DIRECTIONS FOR THIS TASK » Every line below must be reproduced exactly; no pictures are to be included.

MATERIAL PROVIDED »

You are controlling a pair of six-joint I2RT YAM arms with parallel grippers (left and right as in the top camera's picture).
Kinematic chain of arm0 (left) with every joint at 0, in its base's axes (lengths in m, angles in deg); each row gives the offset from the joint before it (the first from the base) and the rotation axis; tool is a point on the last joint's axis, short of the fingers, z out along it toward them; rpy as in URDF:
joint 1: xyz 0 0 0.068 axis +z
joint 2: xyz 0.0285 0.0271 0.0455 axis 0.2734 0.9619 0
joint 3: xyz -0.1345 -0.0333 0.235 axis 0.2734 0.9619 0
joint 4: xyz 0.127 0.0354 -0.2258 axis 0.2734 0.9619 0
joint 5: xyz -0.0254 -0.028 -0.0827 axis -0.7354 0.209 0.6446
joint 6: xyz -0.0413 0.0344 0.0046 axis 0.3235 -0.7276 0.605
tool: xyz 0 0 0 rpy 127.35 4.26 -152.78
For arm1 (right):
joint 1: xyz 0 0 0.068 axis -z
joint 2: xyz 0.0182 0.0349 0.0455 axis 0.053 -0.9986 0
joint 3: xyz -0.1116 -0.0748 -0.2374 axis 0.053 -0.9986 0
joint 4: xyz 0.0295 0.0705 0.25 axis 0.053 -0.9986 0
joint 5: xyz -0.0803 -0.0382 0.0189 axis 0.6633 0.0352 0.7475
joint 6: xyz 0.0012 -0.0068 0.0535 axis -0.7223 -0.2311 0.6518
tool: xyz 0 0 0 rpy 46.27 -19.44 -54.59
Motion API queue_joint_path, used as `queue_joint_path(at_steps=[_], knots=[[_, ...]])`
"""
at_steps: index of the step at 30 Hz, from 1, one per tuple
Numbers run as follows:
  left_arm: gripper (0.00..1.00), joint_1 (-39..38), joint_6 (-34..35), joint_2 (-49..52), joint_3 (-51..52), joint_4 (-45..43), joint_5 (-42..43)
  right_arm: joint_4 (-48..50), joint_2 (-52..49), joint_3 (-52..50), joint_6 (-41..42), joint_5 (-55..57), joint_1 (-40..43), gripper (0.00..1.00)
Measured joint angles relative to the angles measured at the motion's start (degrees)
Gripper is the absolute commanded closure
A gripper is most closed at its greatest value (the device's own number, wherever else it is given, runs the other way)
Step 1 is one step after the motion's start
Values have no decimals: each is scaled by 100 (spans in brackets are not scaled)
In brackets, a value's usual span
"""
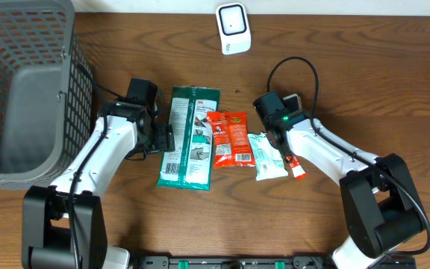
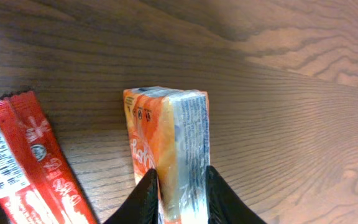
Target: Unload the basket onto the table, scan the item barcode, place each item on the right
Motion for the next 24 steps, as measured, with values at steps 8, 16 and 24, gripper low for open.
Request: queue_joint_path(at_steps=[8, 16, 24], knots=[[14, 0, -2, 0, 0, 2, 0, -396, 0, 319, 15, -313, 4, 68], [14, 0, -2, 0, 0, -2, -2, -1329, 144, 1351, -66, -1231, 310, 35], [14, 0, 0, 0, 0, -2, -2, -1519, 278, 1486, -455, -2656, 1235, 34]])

OUTPUT OF THE EXERCISE »
You are controlling a pair of six-joint I2RT YAM arms with parallel grippers (left and right as in the top camera's picture).
Kinematic chain of arm0 (left) with every joint at 0, in its base's axes (lengths in m, angles in deg); each row gives the offset from the joint before it (the first from the base) and the rotation axis; tool is a point on the last joint's axis, short of the fingers, z out along it toward them; rpy as in URDF:
joint 1: xyz 0 0 0.068 axis +z
joint 2: xyz 0.0285 0.0271 0.0455 axis 0.2734 0.9619 0
joint 3: xyz -0.1345 -0.0333 0.235 axis 0.2734 0.9619 0
joint 4: xyz 0.127 0.0354 -0.2258 axis 0.2734 0.9619 0
joint 5: xyz -0.0254 -0.028 -0.0827 axis -0.7354 0.209 0.6446
joint 6: xyz -0.0413 0.0344 0.0046 axis 0.3235 -0.7276 0.605
tool: xyz 0 0 0 rpy 127.35 4.26 -152.78
For arm1 (right):
joint 1: xyz 0 0 0.068 axis -z
joint 2: xyz 0.0182 0.0349 0.0455 axis 0.053 -0.9986 0
joint 3: xyz -0.1116 -0.0748 -0.2374 axis 0.053 -0.9986 0
joint 4: xyz 0.0295 0.0705 0.25 axis 0.053 -0.9986 0
joint 5: xyz -0.0803 -0.0382 0.0189 axis 0.6633 0.0352 0.7475
joint 6: xyz 0.0012 -0.0068 0.0535 axis -0.7223 -0.2311 0.6518
tool: xyz 0 0 0 rpy 46.27 -19.44 -54.59
Motion API queue_joint_path, used as `queue_joint_path(at_steps=[_], knots=[[_, ...]])`
"""
at_steps: index of the step at 30 Hz, from 1, one per tuple
Numbers run as follows:
  left_arm: gripper (0.00..1.00), joint_1 (-39..38), joint_6 (-34..35), joint_2 (-49..52), joint_3 (-51..52), joint_4 (-45..43), joint_5 (-42..43)
  right_arm: joint_4 (-48..50), joint_2 (-52..49), joint_3 (-52..50), joint_6 (-41..42), joint_5 (-55..57), joint_1 (-40..43), gripper (0.00..1.00)
Measured joint angles relative to the angles measured at the motion's start (degrees)
Gripper is the absolute commanded closure
A gripper is most closed at its greatest value (the device's own number, wherever else it is given, runs the other way)
Step 1 is one step after the motion's start
Values have no decimals: each is scaled by 100 (spans in brackets are not scaled)
In brackets, a value's usual span
"""
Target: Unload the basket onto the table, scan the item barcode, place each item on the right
Motion for the next 24 steps, as measured, with values at steps 8, 16 and 24, gripper low for open.
Request: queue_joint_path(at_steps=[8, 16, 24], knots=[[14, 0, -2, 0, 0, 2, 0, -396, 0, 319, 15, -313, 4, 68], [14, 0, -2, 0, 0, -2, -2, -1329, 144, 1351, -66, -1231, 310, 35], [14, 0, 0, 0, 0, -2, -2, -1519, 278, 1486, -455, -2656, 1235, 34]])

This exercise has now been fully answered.